If I were reviewing applications for a software engineering role, I would
primarily prioritize computer science and electrical engineering degrees, then
secondarily mathematics and physics degrees. Of the subset without a degree in
STEM, I'd probably weight philosophy higher than some alternatives, but they
still wouldn't have priority unless their professional experience was more
impressive than other candidates.

I was initially a philosophy major during my undergrad (up to and including
300 and 400 level courses in Kant). I don't think philosophy degrees are a
useful signal to compare against more targeted degrees. They can certainly
teach logical and abstract thinking; however, at at the default level of
effort I've observed, most students do not graduate a philosophy degree with
significant enough critical thinking skills to overcome the sheer amount of
domain knowledge they're missing by not having studied computer science. And
it gets difficult to specify exactly what it would look like for a philosophy
major to make up for the lack of computer science education by having
superlative reasoning ability, if that's the case.

Ideally you want a student who demonstrated that they put significant effort
into their academic work, enough to intellectually grasp it, apply it and
reason about it. If you have two students who appear to have put equal effort
into their studies, I can't see why philosophy would be a plus. A philosophy
degree will be a net negative for the professional functions of a software
engineering role unless the applicant has spent significant time overcoming
the lag in programming experience and computer science understanding.

In other words, I think people use philosophy degrees as a proxy for overall
intelligence and reasoning ability, or maybe even academic effort.
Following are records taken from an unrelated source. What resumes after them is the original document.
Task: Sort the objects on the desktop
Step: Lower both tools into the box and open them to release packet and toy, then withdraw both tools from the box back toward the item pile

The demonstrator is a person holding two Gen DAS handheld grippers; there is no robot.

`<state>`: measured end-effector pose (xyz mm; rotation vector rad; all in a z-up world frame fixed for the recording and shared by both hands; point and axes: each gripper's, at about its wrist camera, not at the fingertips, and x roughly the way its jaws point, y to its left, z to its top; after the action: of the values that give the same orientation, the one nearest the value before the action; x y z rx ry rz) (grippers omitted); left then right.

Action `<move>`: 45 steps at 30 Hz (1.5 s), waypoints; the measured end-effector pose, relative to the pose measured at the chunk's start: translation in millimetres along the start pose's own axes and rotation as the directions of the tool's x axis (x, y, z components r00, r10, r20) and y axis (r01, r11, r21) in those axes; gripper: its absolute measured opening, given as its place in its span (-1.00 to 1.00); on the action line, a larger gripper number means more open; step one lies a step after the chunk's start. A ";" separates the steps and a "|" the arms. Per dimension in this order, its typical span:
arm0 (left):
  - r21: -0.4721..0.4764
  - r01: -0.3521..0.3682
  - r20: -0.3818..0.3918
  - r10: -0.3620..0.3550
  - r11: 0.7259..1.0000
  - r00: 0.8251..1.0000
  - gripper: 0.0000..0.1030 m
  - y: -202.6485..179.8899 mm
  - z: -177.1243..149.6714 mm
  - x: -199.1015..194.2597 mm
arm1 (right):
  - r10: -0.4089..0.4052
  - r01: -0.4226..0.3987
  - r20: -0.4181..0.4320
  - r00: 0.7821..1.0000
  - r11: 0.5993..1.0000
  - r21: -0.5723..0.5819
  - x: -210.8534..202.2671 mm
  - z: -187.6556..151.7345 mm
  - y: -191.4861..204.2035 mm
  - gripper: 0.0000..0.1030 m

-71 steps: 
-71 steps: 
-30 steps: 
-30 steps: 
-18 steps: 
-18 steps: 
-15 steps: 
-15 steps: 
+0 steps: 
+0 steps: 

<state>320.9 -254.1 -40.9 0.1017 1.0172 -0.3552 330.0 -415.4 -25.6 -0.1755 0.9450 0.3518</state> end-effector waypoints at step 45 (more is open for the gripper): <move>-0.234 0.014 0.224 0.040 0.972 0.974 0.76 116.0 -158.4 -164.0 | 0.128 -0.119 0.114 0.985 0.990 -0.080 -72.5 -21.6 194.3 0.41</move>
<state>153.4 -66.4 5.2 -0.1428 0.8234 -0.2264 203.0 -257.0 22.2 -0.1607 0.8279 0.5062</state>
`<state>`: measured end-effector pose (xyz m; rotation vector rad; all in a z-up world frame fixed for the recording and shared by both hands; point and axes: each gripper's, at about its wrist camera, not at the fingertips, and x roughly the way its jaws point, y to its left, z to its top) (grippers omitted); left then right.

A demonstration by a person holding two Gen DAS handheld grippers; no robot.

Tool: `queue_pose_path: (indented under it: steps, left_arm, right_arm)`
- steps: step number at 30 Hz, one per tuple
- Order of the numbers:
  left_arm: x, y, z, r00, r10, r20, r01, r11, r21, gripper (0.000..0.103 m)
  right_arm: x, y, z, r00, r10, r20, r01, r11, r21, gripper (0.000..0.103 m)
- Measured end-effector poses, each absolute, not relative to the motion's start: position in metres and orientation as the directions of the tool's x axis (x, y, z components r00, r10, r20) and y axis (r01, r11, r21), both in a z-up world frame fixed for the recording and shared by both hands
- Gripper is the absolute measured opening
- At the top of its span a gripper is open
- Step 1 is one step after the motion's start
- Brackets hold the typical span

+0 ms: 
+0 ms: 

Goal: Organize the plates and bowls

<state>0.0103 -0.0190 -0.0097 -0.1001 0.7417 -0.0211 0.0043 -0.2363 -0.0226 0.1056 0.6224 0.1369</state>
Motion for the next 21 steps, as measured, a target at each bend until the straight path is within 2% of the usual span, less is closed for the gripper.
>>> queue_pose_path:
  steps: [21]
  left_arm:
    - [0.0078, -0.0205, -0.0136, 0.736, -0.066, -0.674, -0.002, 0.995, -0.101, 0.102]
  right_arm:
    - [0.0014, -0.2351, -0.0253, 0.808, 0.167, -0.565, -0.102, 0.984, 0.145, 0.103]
But I
consider that to be a red herring - philosophy studies are useful, but they
don't intrinsically encourage more effort and engagement than more relevant
degrees do, and the skills they offer are far less relevant for the
professional work of engineers (not _irrelevant_ , just missing quite a lot).
If a candidate demonstrates strong suitability for a software engineering role
with a philosophy degree, they probably would have excelled with or without it
because they had to be motivated enough to self-study computer science anyway.
The philosophy major in particular doesn't encapsulate or confer that kind of
motivation and engagement, so it's better to just look for a targeted degree.

Again, this isn't to say philosophy isn't useful - much of my dialectic style
comes from Wittgenstein. It's just that on its own philosophy is like
arithmetic: fundamentally useful and broadly applicable in everyday life, but
not nearly enough to prepare one for a _software engineering_ job.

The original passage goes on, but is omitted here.